Taken together with other union successes among new media outlets, the advances are a bright spot for organized labor during an era where it continues to face stiff cultural challenges. The overall percentage of unionized workers has dropped sharply in recent decades, notably in the private sector, with steep drops coinciding with declines in manufacturing and other traditional industries.
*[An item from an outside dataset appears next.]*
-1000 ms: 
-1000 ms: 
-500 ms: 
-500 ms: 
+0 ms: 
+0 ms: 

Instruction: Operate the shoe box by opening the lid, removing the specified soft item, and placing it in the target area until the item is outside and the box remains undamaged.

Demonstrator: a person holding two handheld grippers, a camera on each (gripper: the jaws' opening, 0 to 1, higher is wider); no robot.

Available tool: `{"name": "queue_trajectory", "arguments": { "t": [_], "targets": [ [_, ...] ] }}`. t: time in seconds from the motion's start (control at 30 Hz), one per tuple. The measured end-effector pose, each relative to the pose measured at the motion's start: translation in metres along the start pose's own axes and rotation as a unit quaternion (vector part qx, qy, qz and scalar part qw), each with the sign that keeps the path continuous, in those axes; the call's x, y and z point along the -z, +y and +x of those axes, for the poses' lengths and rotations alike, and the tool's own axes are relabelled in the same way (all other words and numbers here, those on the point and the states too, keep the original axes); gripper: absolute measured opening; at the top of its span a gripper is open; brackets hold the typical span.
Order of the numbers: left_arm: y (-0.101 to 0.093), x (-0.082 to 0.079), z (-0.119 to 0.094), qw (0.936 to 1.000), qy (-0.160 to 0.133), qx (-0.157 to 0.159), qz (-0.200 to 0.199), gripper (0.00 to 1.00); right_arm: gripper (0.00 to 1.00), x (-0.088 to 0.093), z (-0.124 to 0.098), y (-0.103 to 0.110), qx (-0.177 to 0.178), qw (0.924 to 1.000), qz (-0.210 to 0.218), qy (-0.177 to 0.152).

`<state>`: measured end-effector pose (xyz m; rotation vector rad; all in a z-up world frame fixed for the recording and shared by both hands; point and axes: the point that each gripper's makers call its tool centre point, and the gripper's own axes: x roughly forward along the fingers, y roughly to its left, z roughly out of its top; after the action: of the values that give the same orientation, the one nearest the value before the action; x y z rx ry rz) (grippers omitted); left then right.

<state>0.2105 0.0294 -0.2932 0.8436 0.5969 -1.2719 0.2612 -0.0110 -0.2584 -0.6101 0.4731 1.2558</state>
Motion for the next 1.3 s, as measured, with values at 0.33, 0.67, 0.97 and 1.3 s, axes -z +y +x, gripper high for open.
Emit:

Indeed, conventional wisdom in recent decades has often been that the sort of white-collar younger workers one finds in digital media would be resistant to unionization. Their more self-centered aversion to larger organizations of many sorts, and to collective action, were often cited. What's playing out in the digital media sector runs counter to those assumptions.

“This award is for the hundreds of digital media workers who have come together to unionize in two short years,” said Nolan. “Soon we'll be able to say we've turned a non-union industry into a union industry.”
 
"It's no surprise younger workers and digital media workers want to unionize — we work under capitalism," says Nolan, who moved to Splinter News, which is part of Gizmodo Media Group, after the Hogan court victory that led to the demise of Gawker. He is one of two digital members on the WGAE Council.

"Like everyone else who works under capitalism we can clearly benefit from having a union. The undeniable logic of unionizing is why it will only continue to happen."

The most recent notable union organizing effort involves workers at Vox Media. The company chose not to voluntarily recognize the union as the collective bargaining agent as it indicated it has questions about the scope of the potential unit outlined by the union.